No lo sabía, solo sabía que quería verla.
En la cabecera del puente, el paisaje permanecía sin cambios, pacífico como un paraíso.
Mia Lane, vestida con un traje casual azul, era pequeña y linda, llevando una gorra de béisbol como un pequeño ángel frente a los niños.
Filas de niños dejados atrás se sentaban atentos frente a los caballetes, escuchando mientras ella explicaba la lección de hoy, pintando cisnes.
—Pueden combinar libremente los colores de fondo, solo asegúrense de dejar algo de espacio en blanco.
—Las partes sombreadas del cisne requieren especial atención.
Dejen que sus trazos sigan la forma del cisne…
Todos escuchaban atentamente.
Entre el grupo de niños, Anton Miller sentado en el extremo más alejado se sentía muy conspicuo, Mia Lane incluso preparó un tablero de dibujo para él.

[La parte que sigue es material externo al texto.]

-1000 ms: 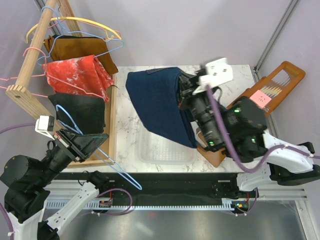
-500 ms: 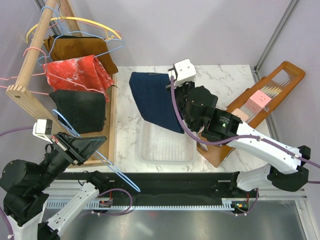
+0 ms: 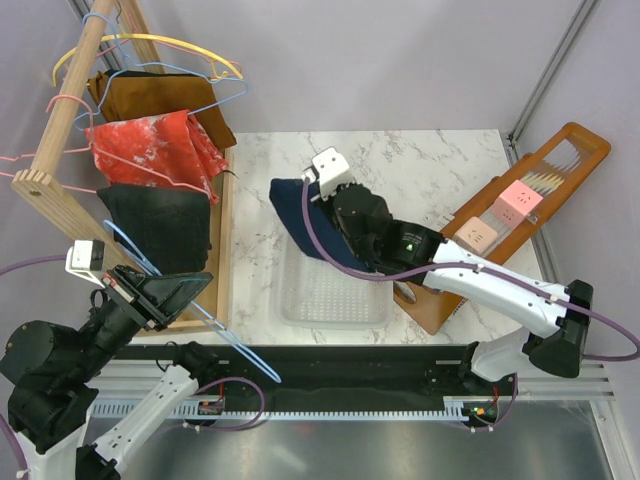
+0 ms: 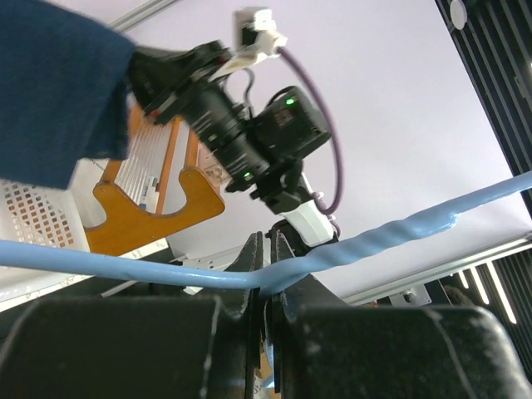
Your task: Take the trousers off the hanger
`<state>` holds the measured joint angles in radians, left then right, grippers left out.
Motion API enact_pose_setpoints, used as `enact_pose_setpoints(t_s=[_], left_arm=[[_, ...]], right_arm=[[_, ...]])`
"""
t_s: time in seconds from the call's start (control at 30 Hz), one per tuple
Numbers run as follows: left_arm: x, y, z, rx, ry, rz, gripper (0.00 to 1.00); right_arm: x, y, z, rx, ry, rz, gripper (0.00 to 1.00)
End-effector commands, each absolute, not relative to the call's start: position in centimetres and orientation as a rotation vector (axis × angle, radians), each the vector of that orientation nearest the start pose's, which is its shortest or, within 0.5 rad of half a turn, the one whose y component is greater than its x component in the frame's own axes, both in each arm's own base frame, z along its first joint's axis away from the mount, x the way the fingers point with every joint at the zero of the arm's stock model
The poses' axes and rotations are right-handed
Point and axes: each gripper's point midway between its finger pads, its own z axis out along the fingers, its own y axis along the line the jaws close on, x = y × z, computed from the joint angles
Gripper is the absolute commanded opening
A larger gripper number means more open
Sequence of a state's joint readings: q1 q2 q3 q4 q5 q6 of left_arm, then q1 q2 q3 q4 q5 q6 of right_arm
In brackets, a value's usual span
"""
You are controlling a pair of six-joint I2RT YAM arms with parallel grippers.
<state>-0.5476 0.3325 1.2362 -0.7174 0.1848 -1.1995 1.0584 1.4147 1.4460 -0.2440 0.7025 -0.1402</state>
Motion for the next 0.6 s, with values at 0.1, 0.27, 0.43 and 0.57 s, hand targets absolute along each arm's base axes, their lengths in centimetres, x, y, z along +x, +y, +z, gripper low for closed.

Hoy, él era un estudiante, dejando a un lado su habitual desafío, se volvió especialmente humilde y ansioso por aprender.
Había persuadido durante bastante tiempo antes de que Mia Lane accediera a traerlo aquí.
Jonah Woods estaba parado no muy lejos, mirándolo furiosamente, ¡siempre sintiendo que se acercaba a la maestra con una agenda!
Trató de aconsejar a su maestra, pero la maestra pensó que era mezquino, que pensaba demasiado.
¡Este Anton Miller se acercaba deliberadamente a la maestra!
El Lamborghini se detuvo no muy lejos.
—Sr.
Kingston —dijo el conductor suavemente—, la Señora está bajo el árbol enseñando a los niños a pintar.
Al escuchar esto, Justin Kingston levantó la mirada y de inmediato vio a la chica con ojos vivaces, dando una lección animada.
Abrió la puerta y salió, profundamente atraído por su apariencia sencilla, solo mirándola, gradualmente perdió la compostura.
—¡Bien, vamos a intentar pintar ahora, creo que pueden hacerlo bien!
Los niños tomaron sus pinceles uno tras otro.
Ella caminaba entre los niños, susurrando recordatorios y guiando pacientemente a cada uno.
En la pizarra había un dibujo de un cisne, las líneas exudaban belleza estética.
Sopló una suave brisa, y mientras Justin Kingston daba pasos hacia ella, notó inadvertidamente una figura que destacaba entre el grupo de niños.
Era más alto que la mayoría de los niños, y la espalda parecía familiar.
Mia Lane estaba pasando junto a Anton Miller, cuando Anton Miller de repente agarró la muñeca de Mia Lane, los ojos de Justin Kingston sintieron un agudo escozor.
Se detuvo en seco.
Mia Lane miró a Anton Miller, luego a su mano.
—¿Qué pasa?
El niño tenía una sonrisa en su rostro, su teléfono estaba colocado en el caballete, reflejando la figura de Justin Kingston y el Lamborghini estacionado al lado de la carretera.
Así que, todas sus acciones fueron intencionales.
—Profesora Lane, ¿podría enseñarme a pintar?
—Le entregó el pincel—.
Ayúdeme a pintar un contorno, yo mismo rellenaré el color, ¿de acuerdo?
La expresión de Mia Lane era tranquila.
—¿Quieres aprender o no?
Suéltame.
Sin embargo, él la jaló juguetonamente, ¡Mia Lane desprevenida cayó en su abrazo!
¡Anton Miller se deslizó de su pequeño taburete, Mia Lane lo derribó al suelo!
¡Justin Kingston rápidamente se dirigió hacia ella a grandes zancadas!
Una mano bien definida apareció frente a ella, aturdida, mientras miraba hacia arriba, viendo un par de ojos profundos e insondables, exudando arrogancia natural y nobleza.
¿Está aquí?
Anton Miller se medio incorporó, sus ojos deslumbrados por la orgullosa nobleza de Justin Kingston.
Mia Lane apartó la mirada, colocando suavemente su mano manchada de pintura en la palma amplia y robusta de él.
Justin Kingston suavemente estrechó su mano y la ayudó a levantarse.
—¿No te lastimaste, verdad?
—Su voz era elegante, magnética y gentil.